Tags: Behaviour management | Behaviour Management | Classroom Teacher | Communication and social skills | CPD provision | Emotional Literacy | Head of Year | Learning Mentor | PSHE & Citizenship Coordinator | SEAL Coordinator | Teaching and Learning | Teaching materials
Toby Wood and Nick Guest describe how they have encouraged implementation of the SEAL materials in Peterborough primary schools.
Contained in the curriculum materials for Social and Emotional Aspects of Learning (SEAL) is a quote from Galvin, Miller and Nash which sums up the reason why they are needed: ‘Behaviour,’ it says, ‘can be an area where we expect so much and teach so little’.

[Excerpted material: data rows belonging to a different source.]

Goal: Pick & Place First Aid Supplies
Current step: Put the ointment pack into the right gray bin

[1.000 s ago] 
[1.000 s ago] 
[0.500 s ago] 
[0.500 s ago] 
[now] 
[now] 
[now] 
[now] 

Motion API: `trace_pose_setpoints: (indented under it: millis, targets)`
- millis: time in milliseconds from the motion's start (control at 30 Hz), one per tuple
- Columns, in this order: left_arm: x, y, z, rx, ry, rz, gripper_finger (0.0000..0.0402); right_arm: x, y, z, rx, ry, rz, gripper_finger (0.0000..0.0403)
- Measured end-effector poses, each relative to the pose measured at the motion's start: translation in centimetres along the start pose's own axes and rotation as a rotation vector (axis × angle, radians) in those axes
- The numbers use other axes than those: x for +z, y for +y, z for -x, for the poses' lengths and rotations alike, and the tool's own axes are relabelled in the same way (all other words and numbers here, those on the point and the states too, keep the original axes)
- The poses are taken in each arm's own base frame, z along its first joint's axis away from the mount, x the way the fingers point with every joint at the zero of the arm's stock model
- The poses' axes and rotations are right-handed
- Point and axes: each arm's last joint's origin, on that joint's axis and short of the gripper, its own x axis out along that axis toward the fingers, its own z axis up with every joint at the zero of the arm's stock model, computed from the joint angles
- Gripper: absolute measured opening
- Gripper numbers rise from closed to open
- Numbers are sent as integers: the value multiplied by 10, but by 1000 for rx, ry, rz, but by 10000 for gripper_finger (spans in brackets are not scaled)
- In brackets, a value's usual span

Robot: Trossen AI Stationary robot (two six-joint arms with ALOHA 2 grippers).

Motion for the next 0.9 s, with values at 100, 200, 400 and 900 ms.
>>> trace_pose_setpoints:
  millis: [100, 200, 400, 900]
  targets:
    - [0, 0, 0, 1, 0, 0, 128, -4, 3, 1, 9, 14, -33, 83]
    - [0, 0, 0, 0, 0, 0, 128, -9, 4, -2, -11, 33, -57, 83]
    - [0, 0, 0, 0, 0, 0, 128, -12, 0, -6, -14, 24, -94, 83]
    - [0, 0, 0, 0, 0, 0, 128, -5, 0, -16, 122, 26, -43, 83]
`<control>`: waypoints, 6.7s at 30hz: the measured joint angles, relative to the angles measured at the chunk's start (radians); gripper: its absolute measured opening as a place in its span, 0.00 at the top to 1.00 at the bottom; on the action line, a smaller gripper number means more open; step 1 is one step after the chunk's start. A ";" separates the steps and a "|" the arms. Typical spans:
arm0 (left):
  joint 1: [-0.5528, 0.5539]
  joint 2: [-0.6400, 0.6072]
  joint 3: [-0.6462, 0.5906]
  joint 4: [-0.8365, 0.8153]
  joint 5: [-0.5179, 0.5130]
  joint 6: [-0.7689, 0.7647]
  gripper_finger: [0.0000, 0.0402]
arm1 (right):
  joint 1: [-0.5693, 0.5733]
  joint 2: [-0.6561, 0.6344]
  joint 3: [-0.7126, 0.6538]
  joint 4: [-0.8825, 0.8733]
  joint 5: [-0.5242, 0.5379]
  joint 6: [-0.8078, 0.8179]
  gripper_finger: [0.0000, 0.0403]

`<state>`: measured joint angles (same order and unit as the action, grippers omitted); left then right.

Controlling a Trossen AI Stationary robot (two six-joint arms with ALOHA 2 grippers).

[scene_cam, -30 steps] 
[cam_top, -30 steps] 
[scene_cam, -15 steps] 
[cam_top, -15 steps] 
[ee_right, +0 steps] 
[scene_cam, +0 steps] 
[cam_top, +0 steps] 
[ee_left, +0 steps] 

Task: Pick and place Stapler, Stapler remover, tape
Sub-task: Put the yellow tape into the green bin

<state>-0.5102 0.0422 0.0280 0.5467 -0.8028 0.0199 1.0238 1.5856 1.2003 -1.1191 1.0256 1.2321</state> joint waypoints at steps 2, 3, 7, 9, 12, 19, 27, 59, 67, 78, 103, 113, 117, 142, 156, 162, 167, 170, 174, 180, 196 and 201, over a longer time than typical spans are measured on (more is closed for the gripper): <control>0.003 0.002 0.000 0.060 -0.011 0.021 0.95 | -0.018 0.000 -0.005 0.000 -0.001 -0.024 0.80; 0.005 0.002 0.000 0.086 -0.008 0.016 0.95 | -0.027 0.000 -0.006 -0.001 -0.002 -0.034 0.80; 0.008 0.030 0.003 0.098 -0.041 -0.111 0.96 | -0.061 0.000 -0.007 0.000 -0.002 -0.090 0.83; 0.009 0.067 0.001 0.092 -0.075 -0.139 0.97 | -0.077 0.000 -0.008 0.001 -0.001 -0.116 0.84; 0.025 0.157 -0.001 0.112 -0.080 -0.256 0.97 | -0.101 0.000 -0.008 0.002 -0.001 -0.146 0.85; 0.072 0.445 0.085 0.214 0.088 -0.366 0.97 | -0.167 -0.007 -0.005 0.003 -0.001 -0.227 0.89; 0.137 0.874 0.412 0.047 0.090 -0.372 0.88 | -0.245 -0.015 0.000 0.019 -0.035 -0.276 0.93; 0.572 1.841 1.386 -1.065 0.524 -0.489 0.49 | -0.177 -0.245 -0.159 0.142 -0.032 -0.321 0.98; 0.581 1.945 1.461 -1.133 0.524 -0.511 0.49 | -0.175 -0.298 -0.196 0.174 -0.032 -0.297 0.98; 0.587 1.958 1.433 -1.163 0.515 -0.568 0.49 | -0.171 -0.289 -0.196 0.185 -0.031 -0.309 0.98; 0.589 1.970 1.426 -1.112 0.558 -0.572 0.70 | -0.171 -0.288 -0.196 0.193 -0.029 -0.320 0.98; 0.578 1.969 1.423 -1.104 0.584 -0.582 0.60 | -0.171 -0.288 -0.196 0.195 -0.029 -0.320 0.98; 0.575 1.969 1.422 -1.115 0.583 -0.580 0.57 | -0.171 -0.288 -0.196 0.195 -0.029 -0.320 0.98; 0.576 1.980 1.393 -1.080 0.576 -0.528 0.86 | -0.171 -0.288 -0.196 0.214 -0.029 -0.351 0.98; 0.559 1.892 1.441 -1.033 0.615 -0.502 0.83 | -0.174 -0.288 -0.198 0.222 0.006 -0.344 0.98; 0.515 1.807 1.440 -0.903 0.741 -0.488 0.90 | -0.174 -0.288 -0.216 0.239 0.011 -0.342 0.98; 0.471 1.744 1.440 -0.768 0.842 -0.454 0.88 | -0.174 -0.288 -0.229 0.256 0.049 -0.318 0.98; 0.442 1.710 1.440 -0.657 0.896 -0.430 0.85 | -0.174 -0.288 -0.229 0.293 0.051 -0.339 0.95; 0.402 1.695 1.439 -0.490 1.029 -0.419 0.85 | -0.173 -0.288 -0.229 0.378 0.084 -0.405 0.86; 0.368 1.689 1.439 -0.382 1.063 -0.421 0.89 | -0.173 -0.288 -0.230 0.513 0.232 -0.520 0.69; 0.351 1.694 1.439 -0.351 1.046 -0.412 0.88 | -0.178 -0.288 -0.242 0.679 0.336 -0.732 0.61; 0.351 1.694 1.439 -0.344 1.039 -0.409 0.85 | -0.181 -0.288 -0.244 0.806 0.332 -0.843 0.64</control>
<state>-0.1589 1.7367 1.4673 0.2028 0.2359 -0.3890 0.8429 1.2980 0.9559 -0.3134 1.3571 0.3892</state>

Any teacher will tell you that when he or she slumps into an armchair at home wondering how on earth he or she can face school the next day, the likelihood that the anxiety, angst and even anger has been caused by that most used and misused word – Behaviour. As Gina Yashere once said in one of her celebrated stand-up routines, “I’ve got two words to say to you child – BE and HAVE!”
Staple diet
In Peterborough local authority, we welcomed the SEAL materials because we recognised that they could become part of a staple, balanced diet with the potential of making a significant contribution to the health of our schools.
Although Ofsted has not identified behaviour as an issue in any of our 60 primary schools, this does not mean that ‘behaviour’ is not an issue.
Behaviour is:
- what you feel
- who you are
- how you act and react
- how you present to others.
Cornerstone
Since becoming involved in the delivery of the SEAL materials to staff in schools, we have constantly repeated the mantra that behaviour should not be thought of as ‘dealing with naughty boys’ but as one of the cornerstones of a healthy school’s climate.
Behaviour is also about the expectations in play with that micro-society called a school. This is particularly important in a city such as Peterborough where, in some of our schools, 20 different languages can be heard in the playground. Behaviour being presented as ‘the ways we do things’ can be a valuable and powerful introduction to life in a new land. Even as adults, if we were to be suddenly transplanted to another country, one of the ways we would measure the success of our own integration would be whether we were behaving in an appropriate and accepted way.
Avoiding hard work
The implementation of SEAL should not be time-consuming or challenging (a euphemism for hard work!). It should also be not that different from what is happening already.
Over the past two years, we have worked with the lead behaviour professionals and assisted them to implement the materials in school. Our training programme has attempted to take account of the messages contained with the SEAL materials themselves, as well as those coming from individual schools. We have supplemented SEAL training sessions with workshops on topics such as: managing lunchtimes, classroom management, rewards and sanctions and attendance and teacher coaching.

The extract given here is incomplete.